Harpastum’s main objective, which featured two teams and a small ball similar to the size of a softball, was for a team to keep the ball on their side of the field for as long as possible.

Tackling, wrestling and fighting appeared to have been permitted, but concrete details are not known, according to FIFA and History of Soccer.

Did England invent soccer?

England is typically credited for inventing the modernized version of the sport beginning in 1863 with the founding of the Football Association, which differs from China’s origins.

The sport was played in England in smaller ways before the Football Association was founded, but having an official governing body helped establish rules that are still developing to this day.
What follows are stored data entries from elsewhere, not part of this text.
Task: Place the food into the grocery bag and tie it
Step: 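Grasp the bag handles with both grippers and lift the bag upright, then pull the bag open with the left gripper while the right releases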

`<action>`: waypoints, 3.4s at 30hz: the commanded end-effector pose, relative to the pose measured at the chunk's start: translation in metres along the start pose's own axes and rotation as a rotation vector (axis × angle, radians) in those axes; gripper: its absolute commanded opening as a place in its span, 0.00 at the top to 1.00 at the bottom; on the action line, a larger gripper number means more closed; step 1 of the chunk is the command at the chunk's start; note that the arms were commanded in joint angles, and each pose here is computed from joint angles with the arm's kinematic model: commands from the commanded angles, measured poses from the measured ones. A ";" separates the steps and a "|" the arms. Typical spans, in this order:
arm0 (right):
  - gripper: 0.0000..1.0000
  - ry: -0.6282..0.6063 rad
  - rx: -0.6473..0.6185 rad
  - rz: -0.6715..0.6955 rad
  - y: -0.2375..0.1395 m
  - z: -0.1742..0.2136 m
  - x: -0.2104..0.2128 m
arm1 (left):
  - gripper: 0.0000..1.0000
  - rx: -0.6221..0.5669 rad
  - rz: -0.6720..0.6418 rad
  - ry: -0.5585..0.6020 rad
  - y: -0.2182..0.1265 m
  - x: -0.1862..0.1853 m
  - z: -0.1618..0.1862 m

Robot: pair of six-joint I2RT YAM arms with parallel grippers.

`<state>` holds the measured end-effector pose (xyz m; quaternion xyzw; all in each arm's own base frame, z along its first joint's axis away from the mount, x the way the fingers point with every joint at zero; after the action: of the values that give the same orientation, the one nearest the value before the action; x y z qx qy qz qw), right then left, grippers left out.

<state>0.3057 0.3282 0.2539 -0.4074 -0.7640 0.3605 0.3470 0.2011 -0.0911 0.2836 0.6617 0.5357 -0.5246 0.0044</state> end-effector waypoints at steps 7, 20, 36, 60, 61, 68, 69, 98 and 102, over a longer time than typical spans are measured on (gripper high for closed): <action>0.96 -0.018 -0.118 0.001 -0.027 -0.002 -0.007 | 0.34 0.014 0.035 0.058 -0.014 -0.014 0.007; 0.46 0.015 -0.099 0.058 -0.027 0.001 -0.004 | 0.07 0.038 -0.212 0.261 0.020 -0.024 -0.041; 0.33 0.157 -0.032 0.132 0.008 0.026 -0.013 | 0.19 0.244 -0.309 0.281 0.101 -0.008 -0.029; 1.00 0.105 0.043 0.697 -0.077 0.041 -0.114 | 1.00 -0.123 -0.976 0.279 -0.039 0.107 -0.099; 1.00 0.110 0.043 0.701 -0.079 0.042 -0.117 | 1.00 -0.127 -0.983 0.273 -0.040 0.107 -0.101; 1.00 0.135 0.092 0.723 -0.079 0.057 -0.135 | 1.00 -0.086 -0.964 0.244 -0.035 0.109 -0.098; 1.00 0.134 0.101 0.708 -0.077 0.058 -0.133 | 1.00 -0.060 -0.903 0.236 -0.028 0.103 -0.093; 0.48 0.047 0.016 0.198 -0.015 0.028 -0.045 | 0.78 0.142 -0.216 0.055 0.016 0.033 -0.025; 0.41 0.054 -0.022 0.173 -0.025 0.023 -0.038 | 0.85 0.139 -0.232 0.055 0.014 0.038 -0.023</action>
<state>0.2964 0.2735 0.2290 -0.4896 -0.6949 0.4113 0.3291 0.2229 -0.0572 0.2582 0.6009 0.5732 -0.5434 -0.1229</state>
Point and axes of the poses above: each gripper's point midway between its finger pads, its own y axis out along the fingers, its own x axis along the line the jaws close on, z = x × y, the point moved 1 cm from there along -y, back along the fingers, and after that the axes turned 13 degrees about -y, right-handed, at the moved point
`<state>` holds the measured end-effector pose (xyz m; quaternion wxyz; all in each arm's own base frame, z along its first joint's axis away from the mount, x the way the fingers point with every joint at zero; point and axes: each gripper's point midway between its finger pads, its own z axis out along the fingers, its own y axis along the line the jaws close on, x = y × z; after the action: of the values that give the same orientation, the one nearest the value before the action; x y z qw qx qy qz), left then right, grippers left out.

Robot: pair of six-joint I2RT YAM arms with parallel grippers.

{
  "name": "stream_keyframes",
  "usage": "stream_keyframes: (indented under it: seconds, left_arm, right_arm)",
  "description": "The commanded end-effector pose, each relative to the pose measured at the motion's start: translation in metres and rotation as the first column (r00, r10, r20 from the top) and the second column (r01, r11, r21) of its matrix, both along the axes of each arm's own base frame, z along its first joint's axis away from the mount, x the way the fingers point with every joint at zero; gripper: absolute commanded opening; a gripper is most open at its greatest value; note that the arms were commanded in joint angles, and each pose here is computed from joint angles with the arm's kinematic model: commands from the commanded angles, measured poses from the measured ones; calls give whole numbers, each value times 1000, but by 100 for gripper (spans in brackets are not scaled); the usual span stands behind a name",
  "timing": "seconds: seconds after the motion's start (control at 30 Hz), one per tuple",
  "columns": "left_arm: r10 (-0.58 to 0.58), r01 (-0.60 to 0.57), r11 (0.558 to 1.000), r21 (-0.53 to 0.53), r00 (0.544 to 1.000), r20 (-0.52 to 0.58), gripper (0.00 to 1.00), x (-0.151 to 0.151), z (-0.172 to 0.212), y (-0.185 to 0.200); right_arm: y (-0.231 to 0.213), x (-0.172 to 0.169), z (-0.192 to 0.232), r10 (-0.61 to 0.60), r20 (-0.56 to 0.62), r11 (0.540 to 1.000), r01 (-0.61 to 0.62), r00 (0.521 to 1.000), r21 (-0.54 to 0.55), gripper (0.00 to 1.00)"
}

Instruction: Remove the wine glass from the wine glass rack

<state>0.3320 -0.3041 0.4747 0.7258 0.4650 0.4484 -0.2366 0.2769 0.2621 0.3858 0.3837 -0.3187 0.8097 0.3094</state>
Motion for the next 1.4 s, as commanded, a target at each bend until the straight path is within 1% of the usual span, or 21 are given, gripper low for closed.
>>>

When did the first ever international soccer game take place?

National teams from Scotland and England collided on Nov. 30, 1872, in what FIFA recognizes today as soccer’s first international match. The 0-0 draw between the two countries took place in front of a crowd of 4,000 people who packed into the see fledgling sport be played on the cricket grounds at Hamilton Crescent in Glasgow, Scotland.

when did soccer become a sport

Why do English fans say ‘It’s Coming Home’?

England’s national football team nickname is the Three Lions. In a song by David Baddiel, Frank Skinner and The Lightning Seeds titled “Three Lions” released in 1996, the lyrics “It’s coming home, it’s coming home, it’s coming, football’s coming home” are what English fans started singing when the UEFA Euro 1996 tournament was held in England.

The slogan for the tournament was “Football Comes Home” as a way to refer to the sport’s history and the hope that England would finally win a major international trophy after having a drought that has lasted since 1966, when it won the World Cup.

England finished the 1996 tournament as semifinalists and still have not won a major title since, but came close when it was runner-ups to Italy in the UEFA Euro 2020 competition that was held in 2021 due to COVID-19.

With England in Group B with the U.S., Wales and Iran in Qatar in 2022, keep a lookout for fans chanting and social media users saying “It’s coming home” as a nod to the Three Lions’ football program – one that is hoping to end a 56-year international title drought.

Above is information when did soccer become a sport.  Hopefully, through the above content, you have a more detailed understanding of when did soccer become a sport .Thank you for reading our post.